En cada esquina del parque, la verja se unía con un magnífico portón, cuyos batientes estaban sujetos a dos pilastras rematadas por farolas de tipo imperial. Cada hoja o batiente del portón medía 1.20 metros de ancho por casi tres metros de alto, y estaba formado por un tercio inferior de 3 cuadrángulos con elementos decorativos vegetales, y los dos tercios superiores con 3 arcos yuxtapuestos, al interior de los cuales, se ubicaban elementos foliares decorados en candelieri. Un detalle especial de los portones es que ambos poseían una coronilla o remate. La del izquierdo culminaba en un óvalo, en cuyo centro destacaba la figura del escudo de Costa Rica, que se apreciaba perfectamente al cerrarse el portón en su totalidad. De día o de noche, la verja constituía un espectáculo sin igual, que no dejaba a nadie indiferente. En el mundo se conservan pocas verjas y portones como los que hubo en nuestro parque central. En Inglaterra, por ejemplo, destacan los trabajos de Kensington Gardens de Londres y los de Warrington Town Hall, en Warrington, Cheshire. Ambas obras de Coalbrookdale and Co. En Perú, de similar categoría, destaca la impresionante verja de la Alameda de los Descalzos, en Lima. Conocer la paternidad de nuestra verja es todavía una misión inacabada. Sin embargo, por el encargo conjunto de obras que hizo el Ing. Ángel Miguel Velázquez a Coalbrookdale & Co en el año 1867, así como por la estética similar a otras obras de este fabricante, reforzada por los patrones disponibles en los catálogos originales, nos inclinamos a pensar que la famosa verja fue fundida en los altos hornos de Coalbrookdale, en Shropshire, Inglaterra, considerada esta pequeñísima villa como una de las cunas de la Revolución Industrial.
El final
La verja fue un lujo para San José, pero con el tiempo pasó a ser casi un estorbo. El proceso de pavimentación, que a la vez implicaba el ensanche de las calles aledañas al parque, fue la excusa perfecta para quitarla. Aunque sus primeros detractores aparecieron en la década de 1910, fue gracias a sus muchos defensores que se mantuvo en pie hasta el 18 de febrero de 1930, cuando se inició su desmantelamiento.

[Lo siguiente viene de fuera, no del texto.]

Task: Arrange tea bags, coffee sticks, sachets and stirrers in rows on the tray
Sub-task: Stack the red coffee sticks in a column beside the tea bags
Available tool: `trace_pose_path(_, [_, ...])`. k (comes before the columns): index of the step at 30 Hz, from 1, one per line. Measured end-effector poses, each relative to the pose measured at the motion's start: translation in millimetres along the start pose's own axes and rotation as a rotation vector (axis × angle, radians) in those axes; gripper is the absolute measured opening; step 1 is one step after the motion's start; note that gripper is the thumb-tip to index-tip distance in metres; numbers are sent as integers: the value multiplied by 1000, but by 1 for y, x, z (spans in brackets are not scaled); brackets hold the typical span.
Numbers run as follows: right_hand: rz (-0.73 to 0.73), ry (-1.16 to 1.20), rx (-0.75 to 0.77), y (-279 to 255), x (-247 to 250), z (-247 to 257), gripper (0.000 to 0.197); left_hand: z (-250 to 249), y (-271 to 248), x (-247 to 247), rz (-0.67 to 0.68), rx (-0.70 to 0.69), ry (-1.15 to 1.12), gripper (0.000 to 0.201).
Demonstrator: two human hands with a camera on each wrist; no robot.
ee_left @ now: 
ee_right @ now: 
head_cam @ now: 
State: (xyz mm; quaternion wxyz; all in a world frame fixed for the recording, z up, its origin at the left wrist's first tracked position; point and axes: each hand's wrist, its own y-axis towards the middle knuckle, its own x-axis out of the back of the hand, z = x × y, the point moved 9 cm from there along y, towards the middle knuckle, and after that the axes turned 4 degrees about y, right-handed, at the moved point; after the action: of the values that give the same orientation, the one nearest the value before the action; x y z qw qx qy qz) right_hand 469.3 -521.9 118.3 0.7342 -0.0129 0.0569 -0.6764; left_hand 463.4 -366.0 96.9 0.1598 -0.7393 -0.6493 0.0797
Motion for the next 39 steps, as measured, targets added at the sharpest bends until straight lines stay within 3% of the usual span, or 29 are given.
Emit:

Se hicieron numerosas propuestas para trasladarla a otro sitio, como la estación del ferrocarril al Pacífico, el jardín zoológico en la Sabana, la Plaza Carrillo ---frente a la iglesia de La Merced— y hasta el parque central de Alajuela. Sin embargo, la indecisión o la desidia pudieron más, y la hermosa verja se guardó en los talleres de Obras Públicas, y con el tiempo, fue repartida en partes, en escuelas y otros edificios.
Actualmente, existen pequeñas secciones de ella en la escuela de San Pedro de Poás, y en la gruta de Lourdes, en Zarcero. Estos poquitos trozos nos sirven para entender la magnitud y calidad de sus hierros románticos, excesivos y elegantes, que por años decoraron el paraje más hermoso de San José, y que un día enlutaron también a su población.
El autor es filólogo, ensayista e investigador de temas históricos.